7 Corona schlägt auch im Kino zu, deswegen wurde Roy Anderssons neuer Film „Über die Unendlichkeit“ auf einen Starttermin im September verschoben. Auf die wunderbar lyrisch-malerischen Filme des Schweden muss man trotzdem nicht verzichten. Gleich drei Filme gibt es in einer DVD-Box: Die Roy-Andersson-Collection versammelt „Songs from the Second Floor“, „Das jüngste Gewitter“ und den Venedig-Gewinner „Eine Taube sitzt auf einem Zweig und denkt über das Leben nach“. Letzteres lässt sich auch sehr gut vom Sofa aus bewerkstelligen.

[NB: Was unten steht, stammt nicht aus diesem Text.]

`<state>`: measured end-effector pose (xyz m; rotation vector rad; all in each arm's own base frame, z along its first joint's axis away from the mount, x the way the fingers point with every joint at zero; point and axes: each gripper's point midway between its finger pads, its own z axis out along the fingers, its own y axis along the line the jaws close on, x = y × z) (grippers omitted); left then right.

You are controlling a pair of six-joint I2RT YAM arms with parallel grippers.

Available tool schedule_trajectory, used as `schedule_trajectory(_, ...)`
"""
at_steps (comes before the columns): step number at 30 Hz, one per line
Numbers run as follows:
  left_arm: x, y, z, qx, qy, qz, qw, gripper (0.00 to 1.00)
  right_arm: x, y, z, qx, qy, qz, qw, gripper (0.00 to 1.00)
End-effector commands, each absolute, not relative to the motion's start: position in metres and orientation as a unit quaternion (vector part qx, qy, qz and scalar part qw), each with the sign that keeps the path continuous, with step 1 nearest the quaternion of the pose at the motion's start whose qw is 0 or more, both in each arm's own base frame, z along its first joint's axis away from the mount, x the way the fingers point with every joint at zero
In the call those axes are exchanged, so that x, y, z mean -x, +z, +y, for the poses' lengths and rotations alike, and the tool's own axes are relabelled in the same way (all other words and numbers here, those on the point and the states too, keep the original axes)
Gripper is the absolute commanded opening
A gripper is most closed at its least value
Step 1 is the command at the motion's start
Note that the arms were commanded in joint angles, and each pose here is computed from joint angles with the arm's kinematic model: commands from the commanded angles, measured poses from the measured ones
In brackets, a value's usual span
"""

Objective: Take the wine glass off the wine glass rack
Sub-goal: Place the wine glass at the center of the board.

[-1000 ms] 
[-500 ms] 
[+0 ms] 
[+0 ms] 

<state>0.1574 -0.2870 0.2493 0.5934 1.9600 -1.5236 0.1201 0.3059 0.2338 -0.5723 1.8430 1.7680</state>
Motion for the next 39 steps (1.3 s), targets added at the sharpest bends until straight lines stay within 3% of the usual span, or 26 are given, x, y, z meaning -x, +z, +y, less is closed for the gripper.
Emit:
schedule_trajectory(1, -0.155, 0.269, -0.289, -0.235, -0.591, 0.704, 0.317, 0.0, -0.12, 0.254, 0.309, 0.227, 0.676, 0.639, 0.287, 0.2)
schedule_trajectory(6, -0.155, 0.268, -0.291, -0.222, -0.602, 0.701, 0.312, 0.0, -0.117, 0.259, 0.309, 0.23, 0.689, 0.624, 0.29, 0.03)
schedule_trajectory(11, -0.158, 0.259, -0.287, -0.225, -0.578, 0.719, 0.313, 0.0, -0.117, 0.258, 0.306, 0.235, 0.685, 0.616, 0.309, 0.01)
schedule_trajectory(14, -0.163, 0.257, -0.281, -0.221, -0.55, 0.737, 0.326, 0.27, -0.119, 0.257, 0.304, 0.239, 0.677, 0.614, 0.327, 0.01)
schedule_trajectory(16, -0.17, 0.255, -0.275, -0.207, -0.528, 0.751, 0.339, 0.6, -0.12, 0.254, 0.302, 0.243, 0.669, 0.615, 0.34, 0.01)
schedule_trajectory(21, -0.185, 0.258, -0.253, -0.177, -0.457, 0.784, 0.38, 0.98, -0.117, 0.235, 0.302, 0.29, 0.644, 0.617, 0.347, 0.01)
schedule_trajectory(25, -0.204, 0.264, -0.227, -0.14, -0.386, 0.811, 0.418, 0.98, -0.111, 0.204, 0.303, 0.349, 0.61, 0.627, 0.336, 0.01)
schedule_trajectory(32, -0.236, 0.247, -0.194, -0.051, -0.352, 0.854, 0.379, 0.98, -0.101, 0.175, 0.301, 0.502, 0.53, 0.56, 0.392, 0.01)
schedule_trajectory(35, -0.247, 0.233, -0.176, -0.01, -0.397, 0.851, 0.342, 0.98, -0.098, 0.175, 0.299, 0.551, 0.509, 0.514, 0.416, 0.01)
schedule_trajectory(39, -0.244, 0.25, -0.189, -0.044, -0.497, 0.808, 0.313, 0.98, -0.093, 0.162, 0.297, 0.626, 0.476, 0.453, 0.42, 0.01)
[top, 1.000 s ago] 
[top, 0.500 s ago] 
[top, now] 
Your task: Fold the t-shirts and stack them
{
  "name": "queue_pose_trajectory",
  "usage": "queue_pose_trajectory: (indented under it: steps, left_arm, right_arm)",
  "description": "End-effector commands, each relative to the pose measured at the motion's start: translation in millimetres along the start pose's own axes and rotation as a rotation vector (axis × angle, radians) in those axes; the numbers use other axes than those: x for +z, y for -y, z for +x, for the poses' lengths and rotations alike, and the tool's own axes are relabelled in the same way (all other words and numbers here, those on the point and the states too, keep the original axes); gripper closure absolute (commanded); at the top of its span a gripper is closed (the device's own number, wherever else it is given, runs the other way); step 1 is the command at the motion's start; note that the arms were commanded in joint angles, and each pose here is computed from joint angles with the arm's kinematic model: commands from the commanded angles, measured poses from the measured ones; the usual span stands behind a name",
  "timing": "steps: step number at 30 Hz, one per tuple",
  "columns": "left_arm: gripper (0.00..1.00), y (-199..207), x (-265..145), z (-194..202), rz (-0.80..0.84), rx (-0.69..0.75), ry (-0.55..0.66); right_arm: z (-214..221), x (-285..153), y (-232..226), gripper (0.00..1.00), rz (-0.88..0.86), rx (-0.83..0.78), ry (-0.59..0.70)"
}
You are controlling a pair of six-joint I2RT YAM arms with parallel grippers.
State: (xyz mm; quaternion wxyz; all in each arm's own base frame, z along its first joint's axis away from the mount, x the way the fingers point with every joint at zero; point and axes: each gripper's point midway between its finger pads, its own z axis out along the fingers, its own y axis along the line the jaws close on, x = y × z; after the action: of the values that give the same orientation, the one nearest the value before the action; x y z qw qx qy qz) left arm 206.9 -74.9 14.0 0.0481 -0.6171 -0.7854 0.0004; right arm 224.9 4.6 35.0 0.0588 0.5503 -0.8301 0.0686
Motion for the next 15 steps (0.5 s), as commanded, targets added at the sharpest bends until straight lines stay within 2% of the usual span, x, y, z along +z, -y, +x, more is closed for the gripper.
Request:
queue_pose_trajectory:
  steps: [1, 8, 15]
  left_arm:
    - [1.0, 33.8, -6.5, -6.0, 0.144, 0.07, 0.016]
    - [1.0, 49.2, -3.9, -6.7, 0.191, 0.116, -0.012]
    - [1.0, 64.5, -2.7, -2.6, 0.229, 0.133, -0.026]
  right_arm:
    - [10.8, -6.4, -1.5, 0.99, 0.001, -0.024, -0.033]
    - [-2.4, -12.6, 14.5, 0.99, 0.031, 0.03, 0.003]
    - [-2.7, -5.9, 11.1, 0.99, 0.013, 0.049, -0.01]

8 Es ist eine der erstaunlichsten Karrieren, die ein Kinofilm in der letzten Zeit hingelegt hat. Aus Südkorea kommen normalerweise Filme zu uns, die, wenn sie es überhaupt auf eine europäische oder gar nordamerikanische Leinwand schaffen, im Arthaus laufen. Mit „Parasite“ aber gelang Bong Joon-ho das kaum für möglich Gehaltene: Er gewann beim Oscar nicht allein die Trophäe für den besten nicht-englischsprachigen Film, sondern den Hauptpreis für den besten Film überhaupt. Bei Amazon Prime ist diese Preziose auch zuhause zu empfangen – falls Sie nicht doch außerhalb Kölns ins Kino gehen, da läuft er angesichts des großen Erfolgs nämlich auch noch.